De acordo com Bottero (2012), mudanças sociais de longo prazo afetam o significado das hierarquias sociais para as pessoas. Para estabelecer a sua própria posição, as pessoas

costumam se comparar com aqueles que são próximos (vizinhos, amigos etc.) e socialmente semelhantes a si mesmos. Mas também podem comparar a si mesmos em pontos anteriores no tempo, ou às gerações anteriores. A história da família oferece uma maneira de explorar essas questões e a análise das narrativas familiares/biográficas permite realizar, de acordo com a autora, duas tarefas relacionadas: a) examinar os processos de comparação social pelo qual a posição social hierárquica está determinada; e b) explorar como a mudança social em si afeta o senso de posição relativa e da desigualdade das pessoas.

Assim, a análise dos três livros acima indicados buscou apreender as marcas de diferenciação social que são mobilizadas pelos autores em seus escritos, que expressam as maneiras pelas quais eles representam as distâncias sociais no passado e no presente, sob o pretexto explícito de contar a história individual e familiar. Ressalta-se as inter-relações entre o individual e o coletivo, no compartilhamento de práticas, crenças, representações e lembranças, em que o passado e o presente são entrelaçados de modo a informar a posição social de seus autores e de suas famílias.

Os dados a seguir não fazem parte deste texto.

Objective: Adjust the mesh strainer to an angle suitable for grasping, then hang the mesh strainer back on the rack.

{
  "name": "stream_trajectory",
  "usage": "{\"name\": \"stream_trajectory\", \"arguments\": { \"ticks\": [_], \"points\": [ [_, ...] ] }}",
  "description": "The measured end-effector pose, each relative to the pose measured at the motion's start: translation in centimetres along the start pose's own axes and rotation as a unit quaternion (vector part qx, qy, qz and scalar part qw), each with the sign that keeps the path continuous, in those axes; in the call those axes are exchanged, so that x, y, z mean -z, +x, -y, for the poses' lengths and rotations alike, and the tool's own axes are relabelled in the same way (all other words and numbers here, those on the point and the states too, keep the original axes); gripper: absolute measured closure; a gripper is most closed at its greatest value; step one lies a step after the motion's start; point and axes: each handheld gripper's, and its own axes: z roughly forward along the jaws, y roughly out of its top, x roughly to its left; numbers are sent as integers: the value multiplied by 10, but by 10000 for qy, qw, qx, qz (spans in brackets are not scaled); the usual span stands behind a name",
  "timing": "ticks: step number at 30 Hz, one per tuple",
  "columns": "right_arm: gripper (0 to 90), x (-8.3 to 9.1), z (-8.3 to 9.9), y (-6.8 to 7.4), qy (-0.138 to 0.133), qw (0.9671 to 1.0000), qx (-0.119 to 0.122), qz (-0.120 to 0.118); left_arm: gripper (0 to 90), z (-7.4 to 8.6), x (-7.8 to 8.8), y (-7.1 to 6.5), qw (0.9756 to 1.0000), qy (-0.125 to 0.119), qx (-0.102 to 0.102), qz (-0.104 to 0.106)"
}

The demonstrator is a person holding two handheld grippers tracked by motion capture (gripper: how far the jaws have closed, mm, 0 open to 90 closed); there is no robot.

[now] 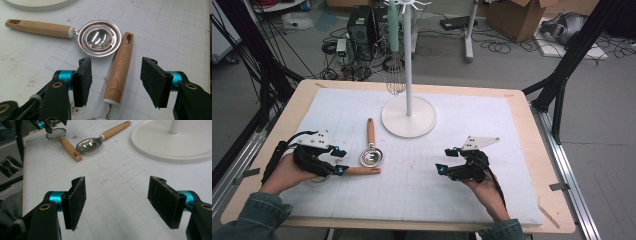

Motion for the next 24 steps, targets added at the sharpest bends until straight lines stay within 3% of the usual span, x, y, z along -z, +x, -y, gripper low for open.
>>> {"name": "stream_trajectory", "arguments": {
  "ticks": [8,20,24],
  "points": [
    [284,17,12,-8,-59,9998,-82,172,427,2,-10,-1,9995,288,-103,71],
    [283,15,15,-8,8,9998,-87,152,526,10,-27,4,9943,983,-267,301],
    [283,13,15,-9,31,9998,-99,151,580,14,-32,4,9932,1092,-273,303]
  ]
}}
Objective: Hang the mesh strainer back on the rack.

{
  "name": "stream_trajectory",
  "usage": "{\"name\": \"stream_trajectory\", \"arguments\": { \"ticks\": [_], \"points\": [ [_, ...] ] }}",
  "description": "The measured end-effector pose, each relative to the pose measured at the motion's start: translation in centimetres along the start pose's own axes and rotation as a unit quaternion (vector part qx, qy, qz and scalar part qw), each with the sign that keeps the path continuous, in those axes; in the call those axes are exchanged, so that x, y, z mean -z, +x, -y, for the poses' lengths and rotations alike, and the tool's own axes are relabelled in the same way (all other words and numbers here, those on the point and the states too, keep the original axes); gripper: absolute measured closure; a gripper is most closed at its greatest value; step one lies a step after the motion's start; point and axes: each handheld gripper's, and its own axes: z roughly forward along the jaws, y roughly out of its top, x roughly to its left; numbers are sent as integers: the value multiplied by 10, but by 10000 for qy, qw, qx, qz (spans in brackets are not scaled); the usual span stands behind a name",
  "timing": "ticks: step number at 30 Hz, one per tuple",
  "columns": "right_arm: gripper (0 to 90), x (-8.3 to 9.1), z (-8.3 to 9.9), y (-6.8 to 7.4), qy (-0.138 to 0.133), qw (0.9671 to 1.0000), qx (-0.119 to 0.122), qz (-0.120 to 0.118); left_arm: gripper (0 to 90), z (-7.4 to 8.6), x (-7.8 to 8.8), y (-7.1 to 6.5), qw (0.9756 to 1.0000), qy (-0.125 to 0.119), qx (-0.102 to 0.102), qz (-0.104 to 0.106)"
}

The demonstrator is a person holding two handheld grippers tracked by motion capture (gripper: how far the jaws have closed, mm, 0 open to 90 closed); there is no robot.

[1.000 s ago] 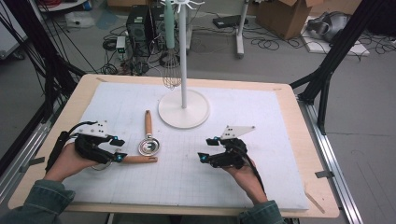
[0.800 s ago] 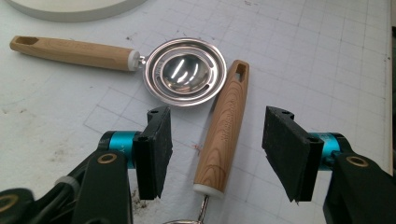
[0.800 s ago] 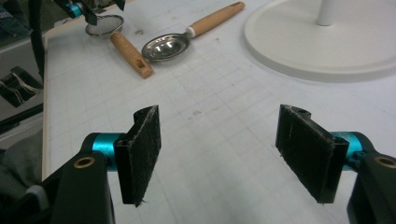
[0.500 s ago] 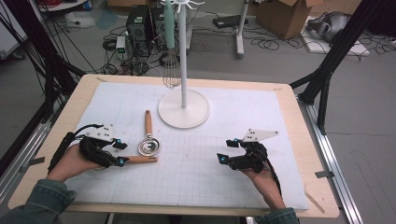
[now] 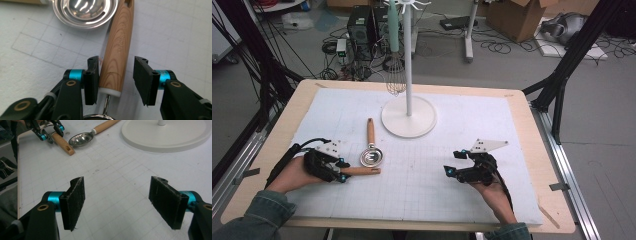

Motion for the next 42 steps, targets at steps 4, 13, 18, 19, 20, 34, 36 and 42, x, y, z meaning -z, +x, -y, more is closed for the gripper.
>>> {"name": "stream_trajectory", "arguments": {
  "ticks": [4,13,18,19,20,34,36,42],
  "points": [
    [282,-3,1,0,12,10000,25,-3,633,0,-1,0,9999,27,-110,-69],
    [282,-10,2,4,74,10000,12,-52,699,1,2,-2,9994,-51,-306,126],
    [282,-15,1,5,97,9999,25,-98,702,1,3,-2,9994,-48,-294,160],
    [282,-16,0,6,96,9999,47,-97,702,1,3,-3,9994,-12,-315,168],
    [282,-17,0,6,98,9999,44,-96,702,1,3,-3,9993,-14,-325,177],
    [283,-30,-5,16,122,9996,122,-241,703,0,12,-7,9991,-264,-294,161],
    [283,-33,-8,18,92,9995,86,-300,703,-1,15,-8,9988,-355,-287,171],
    [282,-41,-17,25,33,9989,88,-458,703,-6,20,-11,9982,-484,-310,164]
  ]
}}
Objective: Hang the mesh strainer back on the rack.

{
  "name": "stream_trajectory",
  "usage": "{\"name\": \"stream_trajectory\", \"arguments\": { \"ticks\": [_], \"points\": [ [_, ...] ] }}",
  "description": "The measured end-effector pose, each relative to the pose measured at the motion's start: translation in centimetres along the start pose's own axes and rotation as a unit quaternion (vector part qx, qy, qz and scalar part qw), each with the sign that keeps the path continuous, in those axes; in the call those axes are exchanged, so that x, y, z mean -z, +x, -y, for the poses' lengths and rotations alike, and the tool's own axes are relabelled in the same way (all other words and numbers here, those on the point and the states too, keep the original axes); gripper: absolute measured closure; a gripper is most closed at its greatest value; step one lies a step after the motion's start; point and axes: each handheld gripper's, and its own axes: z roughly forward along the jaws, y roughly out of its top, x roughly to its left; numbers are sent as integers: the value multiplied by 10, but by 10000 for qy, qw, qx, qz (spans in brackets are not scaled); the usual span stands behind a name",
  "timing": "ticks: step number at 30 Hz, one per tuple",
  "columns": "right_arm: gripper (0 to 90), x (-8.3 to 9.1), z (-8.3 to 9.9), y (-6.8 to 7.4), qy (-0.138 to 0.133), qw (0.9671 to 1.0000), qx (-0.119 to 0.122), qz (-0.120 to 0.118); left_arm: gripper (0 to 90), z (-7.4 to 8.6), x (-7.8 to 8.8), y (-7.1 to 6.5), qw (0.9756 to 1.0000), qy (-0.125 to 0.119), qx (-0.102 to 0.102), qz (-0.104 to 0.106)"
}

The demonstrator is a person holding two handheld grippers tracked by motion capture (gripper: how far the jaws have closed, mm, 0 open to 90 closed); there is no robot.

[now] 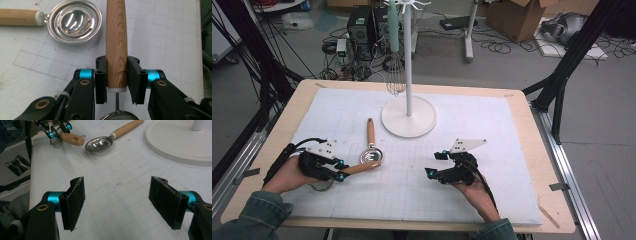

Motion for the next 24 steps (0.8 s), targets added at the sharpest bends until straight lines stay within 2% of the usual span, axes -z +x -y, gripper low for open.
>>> {"name": "stream_trajectory", "arguments": {
  "ticks": [5,7,13,24],
  "points": [
    [281,-7,-6,5,-27,9999,74,-115,703,-5,3,-1,9999,-100,-74,-2],
    [281,-10,-9,7,-45,9998,78,-173,703,-7,4,-3,9998,-201,-31,-4],
    [281,-16,-18,13,-134,9995,139,-265,703,-16,9,-5,9992,-387,-112,23],
    [282,-24,-42,27,-263,9981,302,-476,703,-27,11,-7,9976,-680,-157,41]
  ]
}}
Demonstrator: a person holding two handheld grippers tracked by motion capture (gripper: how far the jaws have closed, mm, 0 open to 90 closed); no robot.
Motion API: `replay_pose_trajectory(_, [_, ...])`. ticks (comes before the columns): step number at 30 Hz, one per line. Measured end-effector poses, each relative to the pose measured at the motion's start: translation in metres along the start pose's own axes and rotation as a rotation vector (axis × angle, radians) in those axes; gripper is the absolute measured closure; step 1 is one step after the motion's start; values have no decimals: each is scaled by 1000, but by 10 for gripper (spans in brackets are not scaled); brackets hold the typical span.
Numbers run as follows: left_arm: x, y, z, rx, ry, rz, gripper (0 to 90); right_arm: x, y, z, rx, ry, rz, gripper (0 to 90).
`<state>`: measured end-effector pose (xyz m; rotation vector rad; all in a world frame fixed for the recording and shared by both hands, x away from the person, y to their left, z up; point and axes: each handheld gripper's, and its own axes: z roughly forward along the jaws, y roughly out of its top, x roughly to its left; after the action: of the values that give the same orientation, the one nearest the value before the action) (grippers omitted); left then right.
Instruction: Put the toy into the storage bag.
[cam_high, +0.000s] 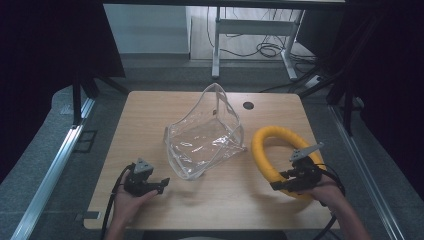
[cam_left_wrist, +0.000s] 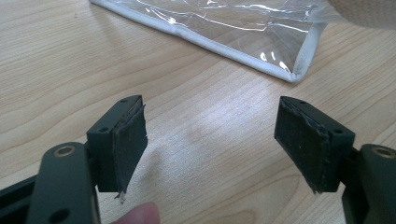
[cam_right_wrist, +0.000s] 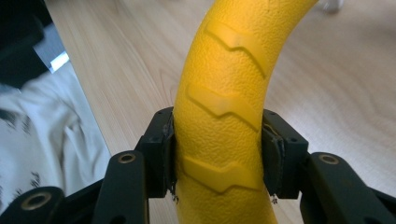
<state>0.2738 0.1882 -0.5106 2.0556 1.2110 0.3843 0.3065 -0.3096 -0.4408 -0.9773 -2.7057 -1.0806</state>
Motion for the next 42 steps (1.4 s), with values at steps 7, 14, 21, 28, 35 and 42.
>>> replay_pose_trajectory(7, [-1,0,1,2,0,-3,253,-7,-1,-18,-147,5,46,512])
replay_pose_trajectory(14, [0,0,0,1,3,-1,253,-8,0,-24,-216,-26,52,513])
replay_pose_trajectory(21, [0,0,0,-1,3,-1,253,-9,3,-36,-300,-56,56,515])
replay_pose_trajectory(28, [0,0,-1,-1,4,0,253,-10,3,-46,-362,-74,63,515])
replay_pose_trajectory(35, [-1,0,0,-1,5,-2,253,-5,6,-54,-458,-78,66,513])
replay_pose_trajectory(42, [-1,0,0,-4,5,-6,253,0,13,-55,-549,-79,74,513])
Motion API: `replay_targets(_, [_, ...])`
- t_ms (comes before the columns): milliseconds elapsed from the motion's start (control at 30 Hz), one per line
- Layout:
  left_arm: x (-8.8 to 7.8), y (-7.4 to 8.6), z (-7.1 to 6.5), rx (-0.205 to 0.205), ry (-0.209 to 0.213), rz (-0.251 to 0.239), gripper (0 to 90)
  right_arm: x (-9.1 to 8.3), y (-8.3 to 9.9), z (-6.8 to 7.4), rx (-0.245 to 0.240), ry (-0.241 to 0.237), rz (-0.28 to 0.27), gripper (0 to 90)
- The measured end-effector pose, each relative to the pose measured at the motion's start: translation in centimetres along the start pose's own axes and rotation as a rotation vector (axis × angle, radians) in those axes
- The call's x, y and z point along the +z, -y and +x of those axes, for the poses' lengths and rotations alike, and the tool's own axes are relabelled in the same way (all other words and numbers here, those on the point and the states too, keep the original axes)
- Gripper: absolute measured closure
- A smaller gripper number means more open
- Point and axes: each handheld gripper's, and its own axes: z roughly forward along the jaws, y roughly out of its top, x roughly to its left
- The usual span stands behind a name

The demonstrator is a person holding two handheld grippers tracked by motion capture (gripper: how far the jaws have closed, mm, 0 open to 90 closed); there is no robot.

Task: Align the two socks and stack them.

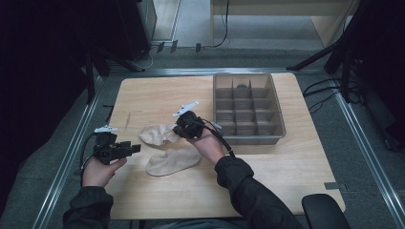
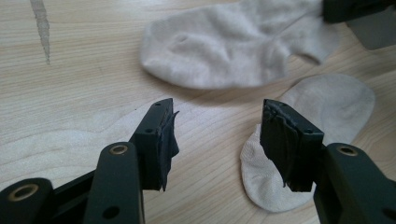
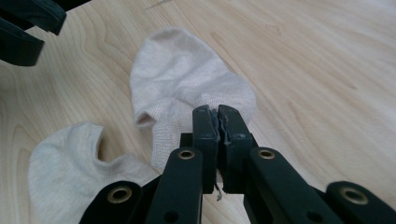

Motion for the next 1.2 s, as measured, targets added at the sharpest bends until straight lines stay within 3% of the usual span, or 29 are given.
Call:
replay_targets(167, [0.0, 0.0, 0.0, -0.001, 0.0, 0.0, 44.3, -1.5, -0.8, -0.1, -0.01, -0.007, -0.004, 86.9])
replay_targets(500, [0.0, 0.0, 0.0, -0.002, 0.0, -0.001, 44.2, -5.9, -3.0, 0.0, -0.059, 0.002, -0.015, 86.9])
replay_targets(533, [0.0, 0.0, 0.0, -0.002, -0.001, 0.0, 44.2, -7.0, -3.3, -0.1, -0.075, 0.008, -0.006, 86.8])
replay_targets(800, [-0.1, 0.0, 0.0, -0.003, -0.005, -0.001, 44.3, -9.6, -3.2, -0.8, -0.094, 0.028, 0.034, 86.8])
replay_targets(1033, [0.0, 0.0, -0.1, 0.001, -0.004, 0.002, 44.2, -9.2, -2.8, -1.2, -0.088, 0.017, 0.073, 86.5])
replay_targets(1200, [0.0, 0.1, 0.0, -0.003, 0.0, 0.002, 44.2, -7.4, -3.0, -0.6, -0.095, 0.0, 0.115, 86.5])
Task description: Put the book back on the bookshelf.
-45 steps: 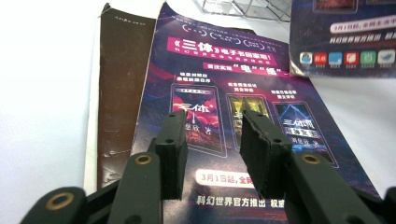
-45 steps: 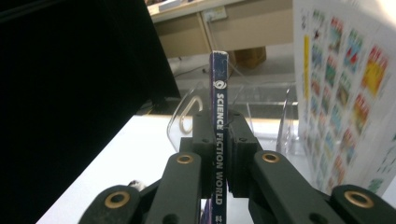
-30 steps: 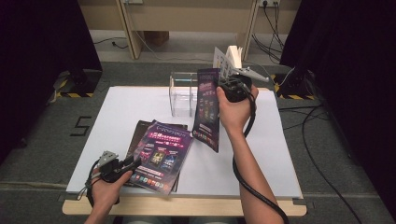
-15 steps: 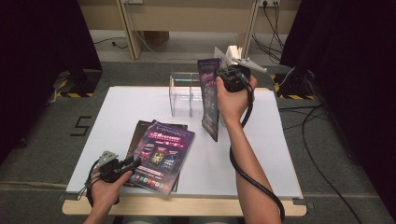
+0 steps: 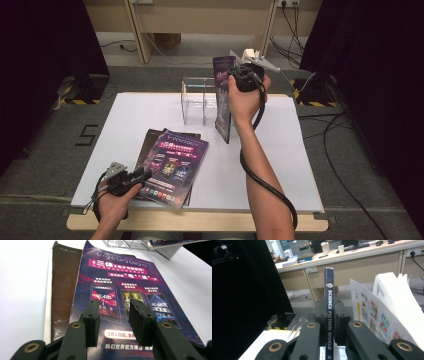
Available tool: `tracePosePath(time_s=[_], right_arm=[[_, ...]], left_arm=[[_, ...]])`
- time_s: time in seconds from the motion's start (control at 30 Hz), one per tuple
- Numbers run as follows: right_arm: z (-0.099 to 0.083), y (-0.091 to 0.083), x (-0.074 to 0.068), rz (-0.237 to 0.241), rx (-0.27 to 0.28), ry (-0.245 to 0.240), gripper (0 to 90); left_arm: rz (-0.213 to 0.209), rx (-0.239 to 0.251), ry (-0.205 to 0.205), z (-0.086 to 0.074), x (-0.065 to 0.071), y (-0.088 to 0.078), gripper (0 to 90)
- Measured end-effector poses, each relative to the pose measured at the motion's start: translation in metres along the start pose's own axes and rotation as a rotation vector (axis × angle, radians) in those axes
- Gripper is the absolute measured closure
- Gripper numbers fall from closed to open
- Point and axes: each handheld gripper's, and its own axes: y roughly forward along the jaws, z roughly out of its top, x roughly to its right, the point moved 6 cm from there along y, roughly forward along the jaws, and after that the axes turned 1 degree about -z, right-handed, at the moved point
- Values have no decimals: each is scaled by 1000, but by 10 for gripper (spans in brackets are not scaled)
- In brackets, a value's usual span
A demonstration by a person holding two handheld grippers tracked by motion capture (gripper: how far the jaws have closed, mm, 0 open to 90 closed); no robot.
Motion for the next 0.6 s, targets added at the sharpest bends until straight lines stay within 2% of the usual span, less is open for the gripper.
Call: tracePosePath(time_s=[0.17, 0.37, 0.43, 0.5, 0.6], right_arm=[[2, 3, -1, -5, 18, 1, 850], [4, 17, -2, -16, 38, 0, 850], [4, 23, 1, -39, 47, -12, 850], [4, 26, 2, -48, 56, -5, 849], [0, 35, 3, -67, 59, -31, 849]], left_arm=[[0, 2, 1, 0, 0, 0, 601], [-2, -1, 5, 0, 1, 0, 602], [-2, -1, 6, -1, 1, 0, 602], [-1, -1, 6, -1, 1, 1, 603], [-1, -6, 11, -2, 0, 1, 603]])
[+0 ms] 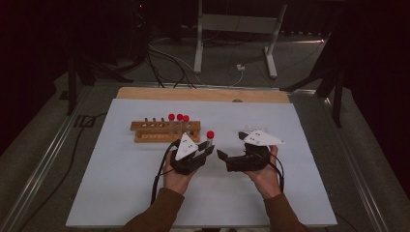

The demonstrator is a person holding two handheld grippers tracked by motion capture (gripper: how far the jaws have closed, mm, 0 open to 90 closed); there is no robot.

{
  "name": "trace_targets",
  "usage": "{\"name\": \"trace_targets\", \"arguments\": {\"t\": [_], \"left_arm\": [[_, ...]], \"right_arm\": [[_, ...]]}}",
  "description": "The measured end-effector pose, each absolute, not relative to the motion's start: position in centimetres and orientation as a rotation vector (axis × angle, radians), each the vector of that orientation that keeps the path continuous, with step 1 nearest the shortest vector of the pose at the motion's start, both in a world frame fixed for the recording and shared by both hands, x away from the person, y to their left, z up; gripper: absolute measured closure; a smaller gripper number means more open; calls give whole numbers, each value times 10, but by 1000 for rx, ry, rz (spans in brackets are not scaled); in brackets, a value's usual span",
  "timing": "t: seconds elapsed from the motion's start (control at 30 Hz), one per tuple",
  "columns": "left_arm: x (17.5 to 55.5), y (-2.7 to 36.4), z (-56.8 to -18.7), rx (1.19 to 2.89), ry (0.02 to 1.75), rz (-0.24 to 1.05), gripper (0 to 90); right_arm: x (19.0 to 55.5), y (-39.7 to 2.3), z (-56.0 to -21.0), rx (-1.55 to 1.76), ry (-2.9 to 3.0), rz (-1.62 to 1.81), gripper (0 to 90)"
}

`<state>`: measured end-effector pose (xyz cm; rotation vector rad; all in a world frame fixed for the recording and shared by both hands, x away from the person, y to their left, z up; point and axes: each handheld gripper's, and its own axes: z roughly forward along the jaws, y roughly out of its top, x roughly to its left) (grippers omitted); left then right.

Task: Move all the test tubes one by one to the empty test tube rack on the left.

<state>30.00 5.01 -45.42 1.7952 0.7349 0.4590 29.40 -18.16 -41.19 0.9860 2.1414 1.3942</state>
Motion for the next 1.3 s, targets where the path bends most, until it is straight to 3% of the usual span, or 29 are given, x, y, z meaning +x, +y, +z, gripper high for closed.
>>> {"name": "trace_targets", "arguments": {"t": [1.3], "left_arm": [[312, 118, -439, 1708, 859, 589, 754]], "right_arm": [[290, -249, -418, 1122, 2003, 1368, 0]]}}
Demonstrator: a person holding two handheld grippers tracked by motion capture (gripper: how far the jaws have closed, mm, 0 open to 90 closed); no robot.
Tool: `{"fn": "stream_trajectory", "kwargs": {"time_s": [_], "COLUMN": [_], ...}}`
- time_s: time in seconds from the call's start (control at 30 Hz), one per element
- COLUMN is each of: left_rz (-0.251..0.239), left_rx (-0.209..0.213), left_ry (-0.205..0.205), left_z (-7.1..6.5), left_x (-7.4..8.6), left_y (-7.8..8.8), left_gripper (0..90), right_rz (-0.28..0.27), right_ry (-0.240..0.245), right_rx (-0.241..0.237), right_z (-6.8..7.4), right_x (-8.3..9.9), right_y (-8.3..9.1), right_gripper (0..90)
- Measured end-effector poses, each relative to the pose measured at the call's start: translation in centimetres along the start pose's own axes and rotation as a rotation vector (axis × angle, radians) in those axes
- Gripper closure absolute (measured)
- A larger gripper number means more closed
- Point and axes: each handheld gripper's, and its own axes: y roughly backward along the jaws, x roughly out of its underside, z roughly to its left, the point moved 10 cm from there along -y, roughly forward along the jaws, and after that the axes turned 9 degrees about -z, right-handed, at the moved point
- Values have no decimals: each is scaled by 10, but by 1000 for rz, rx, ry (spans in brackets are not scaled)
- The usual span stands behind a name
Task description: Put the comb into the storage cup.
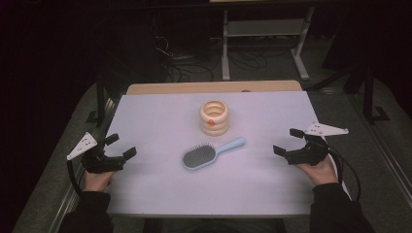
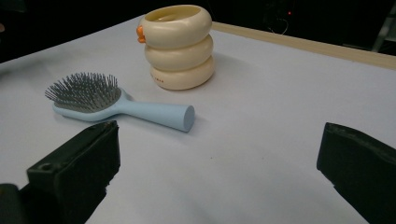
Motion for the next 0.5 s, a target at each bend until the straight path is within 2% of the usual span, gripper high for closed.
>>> {"fn": "stream_trajectory", "kwargs": {"time_s": [0.5], "left_rz": [-4], "left_rx": [3], "left_ry": [0], "left_z": [-1], "left_x": [-1], "left_y": [0], "left_gripper": [0], "right_rz": [-13], "right_ry": [12], "right_rx": [-3], "right_z": [3], "right_x": [-3], "right_y": [1], "right_gripper": [0]}}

Estas questões foram discutidas a partir da compilação dos marcadores de distância social (em múltiplas narrativas e controvérsias) utilizados nos relatos publicados e no tratamento dado pelos autores às próprias genealogias. O olhar sobre a história da família promove certos tipos de comparações sociais, entre "então e agora", e entre parentes imediatos, o que pode escamotear as hierarquias sociais (CANDAU, 2014). Contudo, a capacidade de determinar a posição social também depende da qualidade das informações disponíveis, proporcionando diferentes campos de visão em relação às desigualdades. Mas a história da família também aumenta perguntas sobre o presente no passado e as maneiras pelas quais os historiadores da família localizam os seus antepassados (BOTTERO, 2012).